Dear Fellow Brothers and Sisters in Christ,
This weekend we celebrate First Communion Sunday. Yes, at both the Saturday 5:00pm and Sunday 10:30am Masses we will have young parishioners coming to the Lord’s Table for the very first time to receive the Body and Blood of Christ. This day always invites each of us to reflect on our own First Communion, whether it occurred last year or many decades ago, and encourages us to renew our appreciation of this wonderful gift. How are we approaching this sacrament? Consider the following story —
Father Walter Ciszek was arrested by the Russians during World War II. He was accused of being a “Vatican spy,” and spent the next 23 years of his life in prisons and in Siberian work camps. When he finally got out of prison, he wrote a book about his experiences. He entitled it “He Leadeth Me”.
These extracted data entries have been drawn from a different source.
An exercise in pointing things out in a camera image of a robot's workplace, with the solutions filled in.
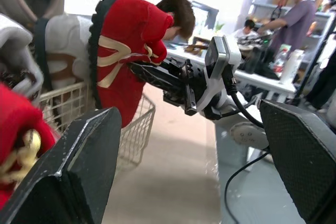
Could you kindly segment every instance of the red fabric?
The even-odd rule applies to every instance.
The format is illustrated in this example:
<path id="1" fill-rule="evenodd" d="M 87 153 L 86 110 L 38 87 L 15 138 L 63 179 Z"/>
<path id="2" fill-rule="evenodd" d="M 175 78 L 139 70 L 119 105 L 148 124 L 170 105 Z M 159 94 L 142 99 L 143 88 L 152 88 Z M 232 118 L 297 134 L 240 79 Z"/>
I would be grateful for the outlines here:
<path id="1" fill-rule="evenodd" d="M 160 63 L 167 55 L 161 39 L 166 30 L 173 25 L 173 17 L 144 0 L 117 0 L 109 9 L 101 35 L 119 41 L 131 48 L 132 53 L 142 54 L 120 60 L 119 63 L 150 61 L 144 45 L 147 44 L 158 58 L 151 59 Z M 113 50 L 99 47 L 98 57 L 106 57 Z M 97 79 L 101 81 L 117 63 L 97 68 Z M 104 108 L 117 107 L 122 117 L 122 127 L 133 119 L 141 99 L 144 82 L 140 81 L 126 66 L 119 70 L 108 88 L 97 86 L 99 98 Z"/>
<path id="2" fill-rule="evenodd" d="M 54 137 L 50 127 L 43 121 L 42 112 L 33 107 L 25 97 L 0 83 L 0 165 L 18 144 L 17 139 L 30 129 L 35 129 L 40 134 L 39 155 L 54 145 Z M 0 209 L 12 193 L 13 185 L 0 184 Z"/>

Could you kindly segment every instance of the bottle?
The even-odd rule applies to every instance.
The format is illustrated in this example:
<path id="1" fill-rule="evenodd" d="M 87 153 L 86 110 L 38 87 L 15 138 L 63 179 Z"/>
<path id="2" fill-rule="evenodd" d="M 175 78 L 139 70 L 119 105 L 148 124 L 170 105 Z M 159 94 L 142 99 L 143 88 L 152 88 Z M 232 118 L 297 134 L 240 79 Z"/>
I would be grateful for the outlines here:
<path id="1" fill-rule="evenodd" d="M 259 47 L 254 47 L 250 56 L 245 63 L 245 72 L 253 74 L 256 70 L 258 63 L 260 62 L 261 49 Z"/>
<path id="2" fill-rule="evenodd" d="M 288 48 L 283 48 L 276 56 L 273 67 L 273 72 L 277 75 L 282 73 L 284 65 L 287 61 Z"/>
<path id="3" fill-rule="evenodd" d="M 281 74 L 280 83 L 281 84 L 288 84 L 292 83 L 293 79 L 301 65 L 303 59 L 303 50 L 295 50 L 289 56 L 288 61 L 286 62 L 283 72 Z"/>

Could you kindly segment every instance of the white bottle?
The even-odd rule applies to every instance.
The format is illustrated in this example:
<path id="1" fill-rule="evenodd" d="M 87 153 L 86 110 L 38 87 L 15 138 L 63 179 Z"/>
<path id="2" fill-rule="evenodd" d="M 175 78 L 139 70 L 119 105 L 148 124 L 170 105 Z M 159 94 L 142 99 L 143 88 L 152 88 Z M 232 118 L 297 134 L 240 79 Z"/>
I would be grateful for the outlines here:
<path id="1" fill-rule="evenodd" d="M 281 74 L 281 78 L 280 78 L 281 84 L 288 84 L 288 83 L 293 82 L 293 79 L 302 62 L 303 53 L 304 53 L 303 50 L 297 49 L 290 54 L 289 59 L 285 63 L 285 66 Z"/>

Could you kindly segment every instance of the plush toy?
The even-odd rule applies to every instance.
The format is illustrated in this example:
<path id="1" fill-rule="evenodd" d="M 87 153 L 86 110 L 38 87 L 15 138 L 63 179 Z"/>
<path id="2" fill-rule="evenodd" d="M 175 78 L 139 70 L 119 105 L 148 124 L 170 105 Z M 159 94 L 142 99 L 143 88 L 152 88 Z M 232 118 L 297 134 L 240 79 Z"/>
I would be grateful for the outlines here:
<path id="1" fill-rule="evenodd" d="M 55 138 L 40 110 L 0 83 L 0 209 Z"/>
<path id="2" fill-rule="evenodd" d="M 161 39 L 173 17 L 144 0 L 102 0 L 96 11 L 89 39 L 96 105 L 117 107 L 125 127 L 135 115 L 145 84 L 127 63 L 163 61 L 167 51 Z"/>

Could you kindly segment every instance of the brown hair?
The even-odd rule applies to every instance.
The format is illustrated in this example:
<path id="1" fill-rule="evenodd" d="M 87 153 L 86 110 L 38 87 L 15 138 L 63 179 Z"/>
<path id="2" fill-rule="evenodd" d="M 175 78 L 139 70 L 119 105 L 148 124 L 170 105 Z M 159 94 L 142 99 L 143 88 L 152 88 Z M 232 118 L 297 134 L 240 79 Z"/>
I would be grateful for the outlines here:
<path id="1" fill-rule="evenodd" d="M 195 27 L 195 15 L 192 4 L 188 0 L 161 0 L 157 8 L 165 13 L 174 14 L 174 26 L 179 26 L 179 35 L 189 39 Z"/>

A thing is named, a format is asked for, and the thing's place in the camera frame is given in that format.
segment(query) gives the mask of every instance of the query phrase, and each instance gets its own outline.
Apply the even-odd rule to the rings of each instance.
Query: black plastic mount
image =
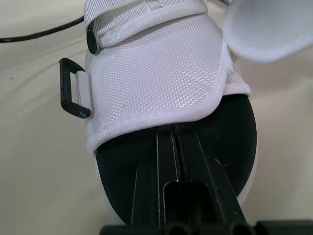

One experience, especially, deserves mention. First, let me give you some background. In the days of World War II, prior to the Second Vatican Council, it was church law that you must abstain from all food and drink for 24 hours before receiving Communion. [Note, today we are asked to only abstain for one hour before Communion.] Keeping that in mind, read what Father Ciszek says:
“I have seen…prisoners deprive their bodies of needed sleep in order to get up before the rising bell for a secret Mass.… We would be severely punished if we were discovered saying Mass, and there were always informers…. All this made it difficult to have many prisoners in attendance, so we would consecrate extra bread and distribute Communion to the other prisoners when we could. Sometimes that meant we would only see them when we returned to the barracks at night before dinner. Yet these men would actually fast all day long and do exhausting physical labor without a bite to eat since dinner the evening before, just to be able to receive the Holy Eucharist — that was how much the sacrament meant to them.”
And so, this weekend as we watch these little “angels” come forward to partake in Holy Communion, I encourage everyone to reflect on this wonderful gift/responsibility we each have received. How blessed we are as Catholics and Christians! Let us rejoice and be glad.
P.S., Let’s not forget to pray for the parents and godparents of our First Communicants. They still have much work to do before their child/godchild is able to come to the Church and declare their faith at the Sacrament of Confirmation. Let’s give thanks for the good work done to this point, and continue to support these adults in their efforts to guide the formation of their children/godchildren.